I think that prisons today are probably a lot different than they were 30 years ago. And certainly the most problematic kind of research in those prisons was the drug research. Social research–or research regarding diseases that are particularly prison-related–I think probably can be done without--well, I guess I have to go back and say: are they a vulnerable population when you're doing that kind of research? I wonder. I think that probably needs to be looked at again.
INTERVIEWER: You and the other Commissioners invested a huge amount of your own experience, your own personal time, your knowledge, into writing all of the documents of the Commission. Were there some parts of this that were especially exciting, or especially frustrating, as you look back on it?
DR. JONSEN: Well, we spent a lot of time writing. I think one of the unique features of the National Commission was that the reports were actually written by the Commissioners. That's pretty rare in Federal commissions--committees--that's usually done by staff.
Now, on the President's Commission for the Study of Ethical Problems in Medicine, which followed the National Commission--on which I also served--all the reports were written by staff. We didn't do--the commissioners didn't write.
On the National Commission, we wrote it. And we went--you know, people were assigned sections to draft, and then they were criticized and redrafted. So--I remember times when I sat with maybe one or another Commissioners in the hall, in Building 10 at NIH, and pounded things out on the typewriter so they could go back into the Commission.
INTERVIEWER: It's interesting--when you do that kind of work do you find some parts of it more exciting more than others? Some parts of it more frustrating?
I personally found it almost always exciting. I like to craft language. I like to try to get clarity into ideas. And it's especially exciting when it's been the result of a good argument. And that's what we had. We had lots of good arguments.
Frustration? If there was frustration, it didn't come from the writing part of things. It came from the occasional situation where we had some bureaucratic interference. And we did have that several times and, in fact, had to take some quite definitive action with regard to that, after which it disappeared. That's where the frustrations came from. Somebody from the bureaucratic side trying to tell the Commission which way to go, or which way not to go. And once our chairman took effective action, that stopped.
And I never found the Commission's work frustrating. It was burdensome, but not frustrating.
INTERVIEWER: Well, the real test of a product that we write is its life-span. And because this has lasted so well for all these decades, there must be a large amount of pride among the Commissioners that this has been so.
DR. JONSEN: Well, I'm certainly proud of it.
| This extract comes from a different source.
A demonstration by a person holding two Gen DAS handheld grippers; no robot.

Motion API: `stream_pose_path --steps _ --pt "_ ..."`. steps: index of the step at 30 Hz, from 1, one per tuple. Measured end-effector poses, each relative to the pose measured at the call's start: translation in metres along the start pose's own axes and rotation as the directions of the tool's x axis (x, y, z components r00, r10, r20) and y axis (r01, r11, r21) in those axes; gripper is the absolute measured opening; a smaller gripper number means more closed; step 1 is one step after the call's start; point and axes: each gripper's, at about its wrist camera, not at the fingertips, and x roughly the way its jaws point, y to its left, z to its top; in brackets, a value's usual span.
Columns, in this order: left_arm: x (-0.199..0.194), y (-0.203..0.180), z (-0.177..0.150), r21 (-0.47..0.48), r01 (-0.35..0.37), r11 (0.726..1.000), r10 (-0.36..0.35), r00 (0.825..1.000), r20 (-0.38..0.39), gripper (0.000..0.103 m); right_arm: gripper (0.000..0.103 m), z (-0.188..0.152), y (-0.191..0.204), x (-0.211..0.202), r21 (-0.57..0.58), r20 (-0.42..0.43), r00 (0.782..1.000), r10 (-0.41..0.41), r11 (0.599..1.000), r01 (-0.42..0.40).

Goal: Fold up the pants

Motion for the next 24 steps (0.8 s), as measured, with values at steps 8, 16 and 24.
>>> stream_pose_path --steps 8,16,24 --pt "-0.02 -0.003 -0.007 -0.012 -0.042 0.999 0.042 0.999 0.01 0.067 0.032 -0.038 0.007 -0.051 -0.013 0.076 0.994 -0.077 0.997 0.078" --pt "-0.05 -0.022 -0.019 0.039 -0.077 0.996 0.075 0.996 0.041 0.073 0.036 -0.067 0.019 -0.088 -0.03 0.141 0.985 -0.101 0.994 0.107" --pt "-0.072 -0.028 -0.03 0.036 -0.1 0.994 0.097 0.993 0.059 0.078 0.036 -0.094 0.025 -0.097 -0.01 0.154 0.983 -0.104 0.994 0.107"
I would actually like to see other pieces of the Commission's work more available. LeRoy Walters and Bob Veatch and I published a book about five years ago called Sourcebook for Bioethics, which takes big hunks of the Commission's work in other areas--not the regulations, as such, but the chapters which explain the background. So, in the children's report, we pulled out the chapter on ethical principles and we published all of that, because it's, of course, in the public domain. And so we have made that available.
But, generally, there's some splendid sections in the Commission's larger reports which I believe are still worthwhile, and ought to be read. I'm very proud of them.